Tuesday, August 17, 2010

The Power of Friendship

I have been greatly rejoicing in my friends recently. We had the pleasure of hosting several friends who came to visit over the Summer. Two "college days" friends of my husband came to visit, and one of my friends that I've known since graduate school also stayed with us for a couple of days. Each visit had its own flavor, and each one was special in its own way. These are friends that we don't get to see often, and every minute with them is worth its weight in gold, if minutes can be weighed.

Last week I took my kids on an adventure to San Francisco. We rode the local light rail system (BART) with a more local friend and her kids. We walked by the Ferry Building and then up to Yerba Buena Gardens, which is (ahem) a bit of a hike for six kids and two moms. Along the way I lost (well to be accurate I inadvertently abandoned) my backpack - which contained many important items including my purse, my car keys, and our return tickets on BART. When I realized it was probably back by the Ferry Building I looked in horror at my friend and just said, "Can you take the kids?" She replied, "Call me if you need anything." (She didn't even chew me out for my absent-mindedness!) In between kicking myself all the way back to the Ferry Building and praying to God for a miracle, I marvelled at the strength of a friend who would in the bat of an eye take on my kids in the middle of a crisis and offer more help if needed. If you want to know the end of the story: the backpack was there, untouched, unharmed, slightly warmer from a nap in the sun, and yes my estimation of the honesty of people in general did go up just a pinch. My belief in answered prayers...well!

On the other side of the board, we have several friends that are hurting. Their reasons are personal and even without putting names to them it feels wrong to give details, so let me just say there are half a dozen people around us experiencing truly traumatic life changes and conflicts that are potentially overwhelming. I'm not talking about hangnails here. I am a bit of a "fixer" and it agitates me to no end to know I have friends with problems that I can't fix for them. I can dispense hugs, I can "take their kids" so to speak, I can spend time with them and encourage them, but I can't fix it.

Proverbs 17:17 says, "A friend loves at all times,/ and a brother is born for adversity." (NIV)
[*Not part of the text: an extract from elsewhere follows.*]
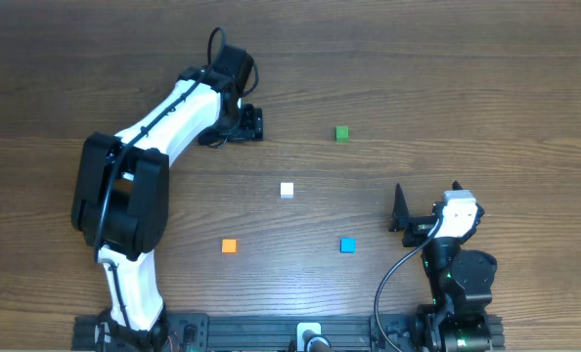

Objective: Stack Cubes

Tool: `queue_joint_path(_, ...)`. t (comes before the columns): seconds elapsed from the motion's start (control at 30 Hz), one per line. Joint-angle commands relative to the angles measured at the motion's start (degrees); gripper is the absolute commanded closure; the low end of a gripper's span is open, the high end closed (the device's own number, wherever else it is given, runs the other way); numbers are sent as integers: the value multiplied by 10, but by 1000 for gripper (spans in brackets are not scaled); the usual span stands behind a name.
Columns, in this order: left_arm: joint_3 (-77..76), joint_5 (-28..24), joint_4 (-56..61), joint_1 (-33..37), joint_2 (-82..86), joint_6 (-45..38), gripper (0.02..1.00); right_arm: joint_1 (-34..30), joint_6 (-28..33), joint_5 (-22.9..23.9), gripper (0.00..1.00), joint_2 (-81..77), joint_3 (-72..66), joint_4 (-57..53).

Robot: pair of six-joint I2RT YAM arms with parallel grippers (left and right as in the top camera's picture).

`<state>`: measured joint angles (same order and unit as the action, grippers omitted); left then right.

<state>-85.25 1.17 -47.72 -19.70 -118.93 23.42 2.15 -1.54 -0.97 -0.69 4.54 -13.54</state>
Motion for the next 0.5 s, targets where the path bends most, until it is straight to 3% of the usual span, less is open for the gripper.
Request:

The Hebrew word used here for brother is 'ach (awkh), which can mean literal brother, but is also used in the sense of "brother by choice, ally, companion, or colleague." (Strong's Concordance, 251; and Vine's Bible Dictionary) In other words, people were made to stick together - through lost backpacks and high water. We are meant to support and encourage one another.

There's another quote out there on Facebook that grabbed my attention this week, "Never make someone a priority when they just make you an option." It sounds good on the surface, and probably is at some level sage advice, but after thinking about it a minute I thought to myself, "I'm glad Jesus didn't buy that bumper sticker." Speaking only for myself, I made Him "an option" for a long time before I realized how He made me (and the whole world) a priority.
John 15:12-14 (NIV) - Greater love has no one than this, that he lay down his life for his friends. You are my friends if you do what I command. [emphasis mine]
Romans 5:7,8 (NIV) - Very rarely will anyone die for a righteous man, though for a good man someone might possibly dare to die. But God demonstrates his own love for us in this: While we were still sinners, Christ died for us. [emphasis mine]
I hope, as with all things, that when it comes to friendship I can have the attitude of Christ.